Corremos até um lugar seguro, eu com Lissa desacordada em meu colo, ela parecia delirar em meus braços. Seu cabelo estava grudado da testa cheia de suor.

- Esperem! – gritou Malu – John e Milla ainda estão lá dentro!

~Lissa Gracelyn

Eu estava presa. Presa em uma série de pesadelos torturantes.

Senti como se estivesse me afogando. Não conseguia respirar e a sensação de estar sendo espetada por facas voltou para me atormentar. Tentei com todas as minhas forças me mexer, mas nada acontecia. Então ao longe vi as criancinhas. Elas tinham asas enormes e fiquei aliviada por um momento. Uma delas, uma garotinha loira com olhos inteiramente brancos e vazios, se aproximou de mim e disse:

- Você vai morrer em breve. – soltou uns risinhos e continuou – Mas não será essa noite.

- Vocês vão me matar? – perguntei tranquilamente. Uma paz que eu não conseguia entender, me atingia levemente.

- Nós te protegeremos da morte até que esteja pronta para partir.

- Suas asas são tão... – não consegui encontrar palavras.

- Você não morrerá esta noite – ela cortou minhas palavras. Os outros anjos seguiam um caminho em direção a um portal – mas outros morrerão.

O contraste mudou e de repente eu estava em uma sala pequena e cinza. Mas eu não estava sozinha, John estava lá e Milla também.

Eles estavam se distanciando de mim, com medo transbordando em seus olhos. Percebi então a cadeira onde eu estava amarrada, estava pegando fogo. Em questão de segundos, eu também comecei a queimar. O mais agoniante, era que eu não conseguia gritar. Ficava tudo preso em minha garganta. Meu corpo queimava lentamente, mas eu continuava acordada. Foi então que tudo começou a queimar, inclusive John e Milla. Eu não pude sequer fechar os olhos. Vê-los queimando era pior do que qualquer dor física que eu estava sentindo. Eles ao contrário de mim podiam gritar e o estavam fazendo. A agonia e o desespero caíram sobre mim como uma grande pedra que me deixou incapaz de focar em minha própria respiração.

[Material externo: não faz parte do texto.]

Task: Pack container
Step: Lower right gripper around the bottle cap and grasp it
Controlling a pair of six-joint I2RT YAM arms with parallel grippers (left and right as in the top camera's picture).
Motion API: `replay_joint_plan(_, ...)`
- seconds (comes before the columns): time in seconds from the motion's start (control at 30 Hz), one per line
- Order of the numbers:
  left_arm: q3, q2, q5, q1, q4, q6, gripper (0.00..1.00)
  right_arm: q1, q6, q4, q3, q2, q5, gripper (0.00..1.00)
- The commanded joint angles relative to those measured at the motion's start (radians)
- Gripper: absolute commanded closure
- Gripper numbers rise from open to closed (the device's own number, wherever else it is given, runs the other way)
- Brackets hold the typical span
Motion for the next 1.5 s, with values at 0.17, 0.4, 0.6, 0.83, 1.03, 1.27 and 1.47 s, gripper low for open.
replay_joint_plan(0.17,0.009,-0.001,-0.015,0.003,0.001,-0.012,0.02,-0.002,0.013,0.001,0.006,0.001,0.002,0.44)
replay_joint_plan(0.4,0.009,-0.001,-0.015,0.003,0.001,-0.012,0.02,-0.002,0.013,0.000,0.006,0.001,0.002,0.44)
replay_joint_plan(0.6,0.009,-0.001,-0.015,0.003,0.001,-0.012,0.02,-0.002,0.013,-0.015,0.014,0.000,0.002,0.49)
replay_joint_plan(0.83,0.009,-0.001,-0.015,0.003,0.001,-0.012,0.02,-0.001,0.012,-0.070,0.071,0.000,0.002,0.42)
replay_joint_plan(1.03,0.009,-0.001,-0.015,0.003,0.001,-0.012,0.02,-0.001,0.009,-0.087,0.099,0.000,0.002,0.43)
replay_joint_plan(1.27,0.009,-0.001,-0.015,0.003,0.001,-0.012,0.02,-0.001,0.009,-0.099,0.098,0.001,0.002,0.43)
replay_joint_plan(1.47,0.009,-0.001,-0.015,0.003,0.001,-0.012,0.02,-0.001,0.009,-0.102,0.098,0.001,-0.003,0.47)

Acordei gritando e chorando desesperadamente.

Eu estava em um quarto de hospital. Minha tia estava dormindo em uma poltrona ao lado da minha cama. Eu dividia o quarto com mais três camas, mais três pessoas desacordadas. Estava de madrugada, percebi. Acalmei-me e voltei a me deitar. Tentei me lembrar do quê aconteceu, mas nada fazia sentido.

Meu peito de encheu de agonia ao lembrar de John e Milla. Chamei baixinho por minha tia.

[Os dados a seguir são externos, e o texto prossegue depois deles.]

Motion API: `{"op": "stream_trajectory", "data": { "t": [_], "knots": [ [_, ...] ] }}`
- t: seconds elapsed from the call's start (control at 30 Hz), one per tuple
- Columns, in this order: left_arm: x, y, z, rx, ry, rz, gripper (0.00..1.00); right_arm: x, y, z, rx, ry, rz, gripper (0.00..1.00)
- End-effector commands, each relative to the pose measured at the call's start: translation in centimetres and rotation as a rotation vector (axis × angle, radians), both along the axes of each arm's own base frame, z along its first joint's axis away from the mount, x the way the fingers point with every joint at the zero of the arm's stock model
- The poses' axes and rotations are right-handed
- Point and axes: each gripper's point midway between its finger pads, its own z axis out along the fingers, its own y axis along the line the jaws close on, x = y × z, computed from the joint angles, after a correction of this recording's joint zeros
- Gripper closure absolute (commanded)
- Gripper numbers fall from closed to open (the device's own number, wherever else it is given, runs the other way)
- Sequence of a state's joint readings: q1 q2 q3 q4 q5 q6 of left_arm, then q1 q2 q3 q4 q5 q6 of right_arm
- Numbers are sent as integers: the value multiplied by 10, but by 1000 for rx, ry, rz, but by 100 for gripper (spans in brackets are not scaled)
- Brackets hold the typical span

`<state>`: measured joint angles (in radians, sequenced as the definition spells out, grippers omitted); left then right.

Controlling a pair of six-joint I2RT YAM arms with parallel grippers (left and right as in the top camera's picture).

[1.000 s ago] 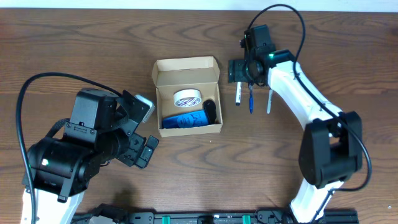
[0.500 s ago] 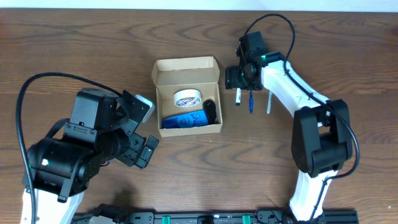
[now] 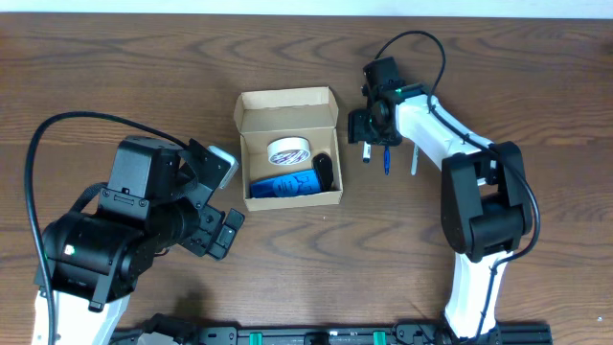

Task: Pack container
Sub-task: 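Lower the right gripper and grasp the black-capped white marker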

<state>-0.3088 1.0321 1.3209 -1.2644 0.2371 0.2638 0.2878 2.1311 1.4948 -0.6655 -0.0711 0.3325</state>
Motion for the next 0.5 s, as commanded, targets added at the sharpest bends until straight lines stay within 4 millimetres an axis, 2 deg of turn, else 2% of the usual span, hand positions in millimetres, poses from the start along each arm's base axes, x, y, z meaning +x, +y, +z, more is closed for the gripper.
{"op": "stream_trajectory", "data": {
  "t": [0.0, 0.1, 0.27, 0.47],
  "knots": [
    [0, -1, 5, -4, -14, -15, 5, 1, 3, -5, -20, -1, -2, 37],
    [0, -1, 5, -4, -14, -14, 5, 1, 3, -6, -34, -7, -3, 42],
    [0, -1, 5, -4, -14, -14, 5, -1, 3, -9, -48, 1, -6, 59],
    [0, -1, 5, -4, -14, -14, 5, -5, 4, -12, -64, 17, 0, 71]
  ]
}}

- Lissa, meu amor. Como se sente?

- Tia, me diz, por favor. O que aconteceu?

Ela respirou fundo. 

- Ah, querida. Aconteceu um incêndio na festa onde você estava na semana passada.

- Estou desacordada esse tempo todo? - perguntei.

- Sim. - ela secou algumas lágrimas - Nenhum médico conseguiu descobrir o porquê de você não acordar. Seu amigo, William, disse que você bebeu muito, e que poderiam ter colocado alguma droga na sua bebida. Mas o médico fez os exames e não encontrou indícios de nada. Você parecia estar em uma espécie de sono profundo.

- Meus amigos... Onde eles estão? 

- Lissa... Sinto muito. - ela disse chorando - John estava dentro do salão quando o incêndio começou, e só conseguiu sair quando os bombeiros chegaram. 

- John morreu? - perguntei chocada. Meu mundo simplesmente caiu. 

- Não - ela respondeu rapidamente - Mas sofreu muitas queimaduras. Suas pernas, Lissa, se você visse. Ele vai levar um longo tempo para de recuperar. A garota... - ela se esforçou para lembrar o nome - Milla, não teve tanta sorte, morreu queimada lá dentro. John a viu arder no fogo, e está completamente mudo, não fala com ninguém.

- Meu Deus. - foi só o que consegui dizer.

- O resto de seus amigos estão bem, só com danos psicológicos. Aquele menino, William, veio aqui todos os dias, mas não o deixaram entrar. Malu também veio com ele. -desceram mais e mais lágrimas - Muitas pessoas que estavam na festa morreram, Lissa. Ou se feriram gravemente. Saiu notícia na TV e tudo. 

Fiquei calada processando tudo aquilo. Depois disse:

- Onde está minha mãe? 

- Em casa descansando. Disse que passaria a noite com você, meu amor. 

- Quando vou pra casa? - disse chorando. 

- Eu não sei, Liss. 

- John está aqui? 

- Sim. Só pessoas da família podem vê-lo. Sinto muito. 

- Eu deveria ter morrido. - murmurei.

- Descanse, Lissa. Por favor. - ela se virou na poltrona e adormeceu. 

Depois de pensar e repensar sobre tudo, os primeiros raios de sol atravessavam a grande janela do quarto. Adormeci com uma angústia crescente.